Wednesday, August 25, 2010

Youth and Border Gardens

From ace reporter Kent Patterson welcomed news that counters the masters' narrative of border violence. By now it remains clear that violence on the nation's southernmost geographical border is skewed in the media. In fact local groups are rejecting the media firestorm that proclaims the border a zone of violence. The attendant result has increasingly witnessed the ongoing militarization of the border with criticism directed at skewed and hyped up media reports infrequently published. In reality local reports show that the border is not as violent as the media and others would have us believe. So it was a welcomed respite to see a column on something of value as opposed to the daily reactionary stream of those that seek to control the dominant narrative of culture, life and economics in the nation's border regions.

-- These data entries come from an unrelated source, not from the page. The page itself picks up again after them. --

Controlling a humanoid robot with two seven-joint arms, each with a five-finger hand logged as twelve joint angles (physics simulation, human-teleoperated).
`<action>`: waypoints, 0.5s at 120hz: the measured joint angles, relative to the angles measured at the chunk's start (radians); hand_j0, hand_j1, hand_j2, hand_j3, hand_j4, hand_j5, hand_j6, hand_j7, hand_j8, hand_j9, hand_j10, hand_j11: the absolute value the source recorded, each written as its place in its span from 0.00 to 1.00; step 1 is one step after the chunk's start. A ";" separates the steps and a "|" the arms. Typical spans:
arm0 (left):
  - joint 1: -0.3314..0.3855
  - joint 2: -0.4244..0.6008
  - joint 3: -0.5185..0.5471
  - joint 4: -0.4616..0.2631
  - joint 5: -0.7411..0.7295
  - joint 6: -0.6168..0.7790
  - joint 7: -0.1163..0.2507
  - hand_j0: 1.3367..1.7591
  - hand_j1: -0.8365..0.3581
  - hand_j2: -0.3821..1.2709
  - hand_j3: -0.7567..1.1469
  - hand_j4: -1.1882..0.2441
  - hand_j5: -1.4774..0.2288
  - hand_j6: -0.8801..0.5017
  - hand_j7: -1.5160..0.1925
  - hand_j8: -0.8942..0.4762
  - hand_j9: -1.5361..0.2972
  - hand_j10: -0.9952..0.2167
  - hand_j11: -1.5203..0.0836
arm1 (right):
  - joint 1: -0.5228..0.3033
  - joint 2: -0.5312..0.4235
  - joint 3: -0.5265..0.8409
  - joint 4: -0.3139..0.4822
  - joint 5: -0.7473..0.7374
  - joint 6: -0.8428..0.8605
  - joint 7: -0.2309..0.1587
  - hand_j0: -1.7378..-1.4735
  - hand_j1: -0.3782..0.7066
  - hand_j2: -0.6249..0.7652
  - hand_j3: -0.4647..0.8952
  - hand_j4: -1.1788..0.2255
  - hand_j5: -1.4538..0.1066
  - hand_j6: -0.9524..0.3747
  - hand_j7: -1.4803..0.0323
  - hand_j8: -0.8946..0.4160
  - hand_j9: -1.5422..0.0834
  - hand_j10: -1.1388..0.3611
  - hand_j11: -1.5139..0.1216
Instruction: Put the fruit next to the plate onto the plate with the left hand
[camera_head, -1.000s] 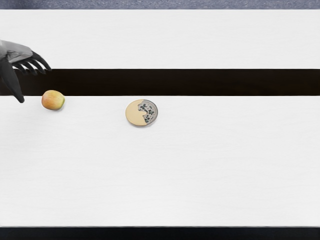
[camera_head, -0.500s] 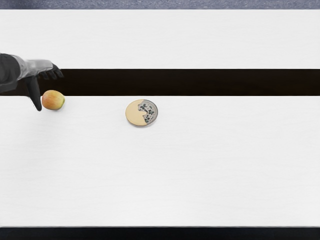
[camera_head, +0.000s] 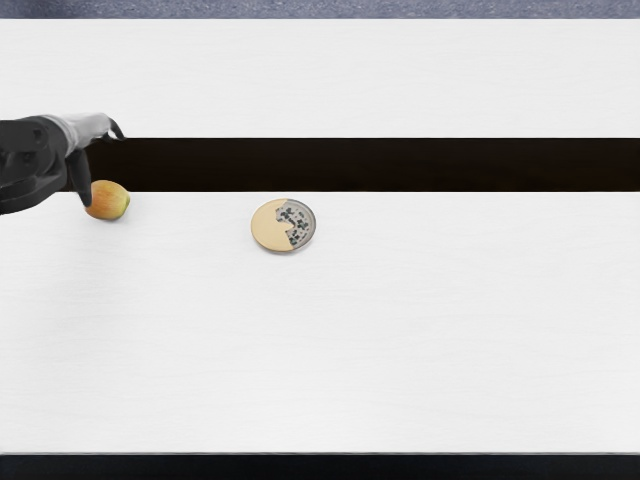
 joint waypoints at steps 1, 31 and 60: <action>0.003 -0.001 0.000 0.003 0.000 0.000 0.000 0.76 0.75 0.26 0.40 0.66 0.68 0.46 0.70 0.47 0.66 0.62 0.75 | 0.000 0.000 0.000 0.000 0.000 0.000 0.000 0.30 0.06 0.45 0.34 0.82 0.91 0.70 0.96 0.66 0.93 0.74 0.91; 0.067 -0.075 0.000 0.099 0.001 0.001 -0.003 0.76 0.75 0.26 0.40 0.66 0.68 0.46 0.70 0.47 0.66 0.62 0.75 | 0.000 0.000 0.000 0.000 0.000 0.000 0.000 0.30 0.06 0.45 0.34 0.82 0.91 0.70 0.96 0.66 0.93 0.74 0.91; 0.110 -0.115 -0.001 0.135 -0.008 0.000 -0.003 0.76 0.75 0.26 0.40 0.66 0.68 0.46 0.70 0.47 0.66 0.62 0.75 | 0.000 0.000 0.000 0.000 0.000 0.000 0.000 0.30 0.06 0.45 0.34 0.82 0.91 0.70 0.96 0.66 0.93 0.74 0.91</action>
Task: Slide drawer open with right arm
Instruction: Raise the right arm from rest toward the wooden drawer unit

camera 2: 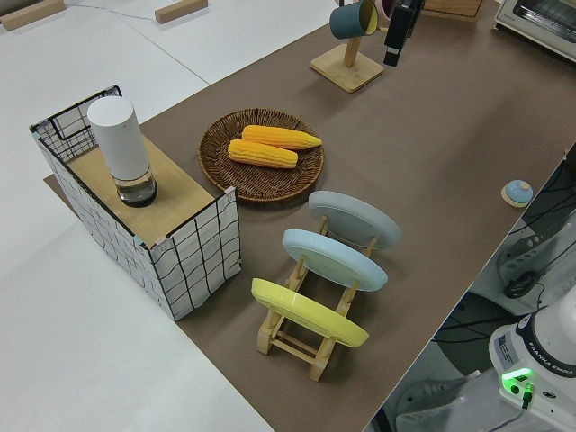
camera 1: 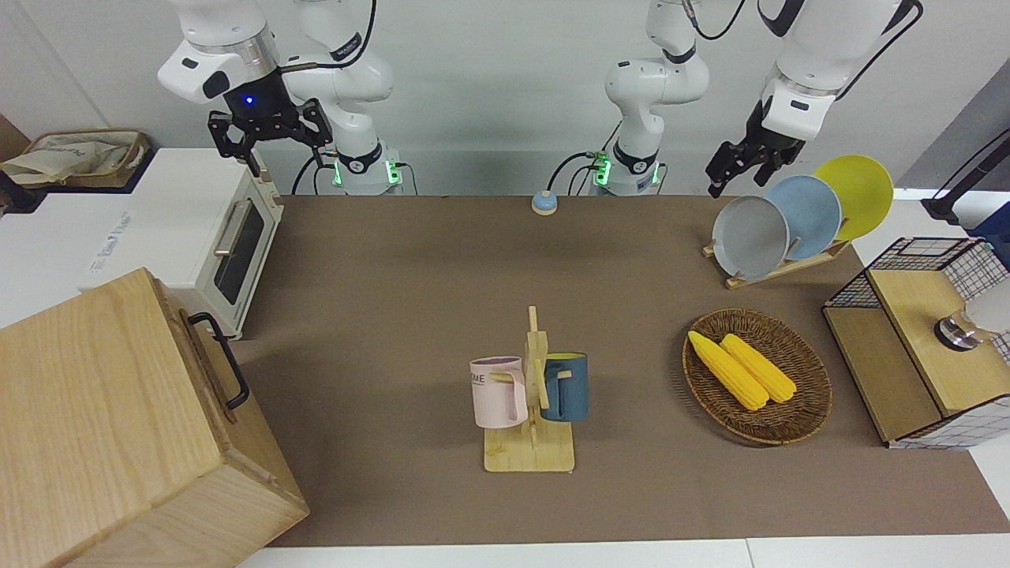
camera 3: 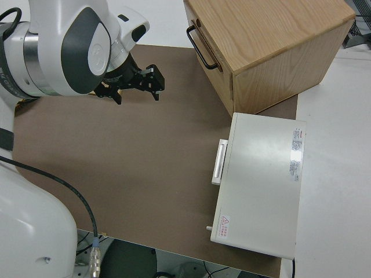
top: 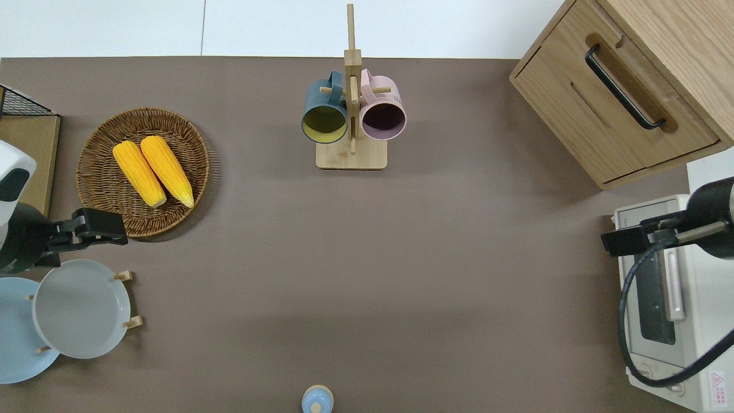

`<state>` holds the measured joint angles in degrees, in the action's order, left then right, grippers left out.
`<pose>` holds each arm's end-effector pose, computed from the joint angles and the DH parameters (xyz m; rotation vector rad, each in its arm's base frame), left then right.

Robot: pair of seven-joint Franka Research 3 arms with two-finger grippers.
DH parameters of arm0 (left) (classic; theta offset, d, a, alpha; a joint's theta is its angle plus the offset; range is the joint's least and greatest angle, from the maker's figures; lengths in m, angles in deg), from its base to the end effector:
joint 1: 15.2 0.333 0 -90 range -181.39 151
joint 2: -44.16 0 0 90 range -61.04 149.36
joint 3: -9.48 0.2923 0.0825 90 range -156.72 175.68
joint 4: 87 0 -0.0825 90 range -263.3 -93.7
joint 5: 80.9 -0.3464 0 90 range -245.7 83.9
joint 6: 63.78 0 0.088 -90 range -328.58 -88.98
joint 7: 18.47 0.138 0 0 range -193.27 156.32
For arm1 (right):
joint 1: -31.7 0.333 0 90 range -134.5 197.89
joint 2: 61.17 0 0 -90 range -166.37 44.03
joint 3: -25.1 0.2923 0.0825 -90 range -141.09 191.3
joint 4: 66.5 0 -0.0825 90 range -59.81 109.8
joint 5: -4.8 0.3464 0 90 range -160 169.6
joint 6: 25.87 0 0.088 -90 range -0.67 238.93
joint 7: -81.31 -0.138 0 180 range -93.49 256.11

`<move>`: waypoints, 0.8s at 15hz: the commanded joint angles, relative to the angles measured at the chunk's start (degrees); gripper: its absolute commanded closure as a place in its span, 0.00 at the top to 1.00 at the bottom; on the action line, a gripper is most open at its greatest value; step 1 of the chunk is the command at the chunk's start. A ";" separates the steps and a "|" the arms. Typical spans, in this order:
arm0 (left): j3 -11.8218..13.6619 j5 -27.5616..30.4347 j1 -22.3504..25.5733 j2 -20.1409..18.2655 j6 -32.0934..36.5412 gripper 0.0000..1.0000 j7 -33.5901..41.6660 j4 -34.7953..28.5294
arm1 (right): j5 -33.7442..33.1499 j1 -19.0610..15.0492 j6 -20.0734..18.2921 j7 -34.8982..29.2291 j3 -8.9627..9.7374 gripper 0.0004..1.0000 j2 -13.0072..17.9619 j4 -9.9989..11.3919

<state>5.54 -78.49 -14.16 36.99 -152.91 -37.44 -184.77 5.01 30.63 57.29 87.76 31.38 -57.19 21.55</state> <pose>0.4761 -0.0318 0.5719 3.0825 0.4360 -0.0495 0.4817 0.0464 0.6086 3.1215 0.3188 -0.0256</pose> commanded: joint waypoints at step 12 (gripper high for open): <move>0.25 0.05 -0.07 -0.48 0.89 0.99 0.51 0.21 | -11.63 5.55 1.66 -6.18 0.40 0.97 -1.08 -0.95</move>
<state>5.54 -78.49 -14.16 36.99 -152.91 -37.44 -184.77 -2.90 34.59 58.44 83.09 31.37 -57.33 21.26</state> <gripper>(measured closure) 0.004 0.018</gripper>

Specifically, Kent's recent post focused on the Vado, New Mexico community gardens that are packed with chiles, tomatoes, eggplant and sunflowers. Trees, herbs, fruits and potted plants are also grown locally. Vado joins other low income communities that are scattered throughout the region. The payoff of this particular garden is that it is operated primarily by young students who then sell their plants every Saturday at a local farmer's market located behind the Desert Crossing Restaurant.

A further benefit for the students goes beyond cultivating, harvesting and selling their commodities. The program that sponsors the young students also teaches them money management such as operating costs and as the column underscores the students' "blossom." it further allows them to "express community pride as well as the gleanings of future political leadership."

While the Program's success is well established it operates primarily through grants and one hopes for their continued success. The gardens offer not only a counter narrative they also promote food access to healthy alternatives that fall outside dominant food distribution chains. Against the backdrop of today's food safety issues this counter narrative thereby speaks volumes for the value of the gardens and the youth of Vado.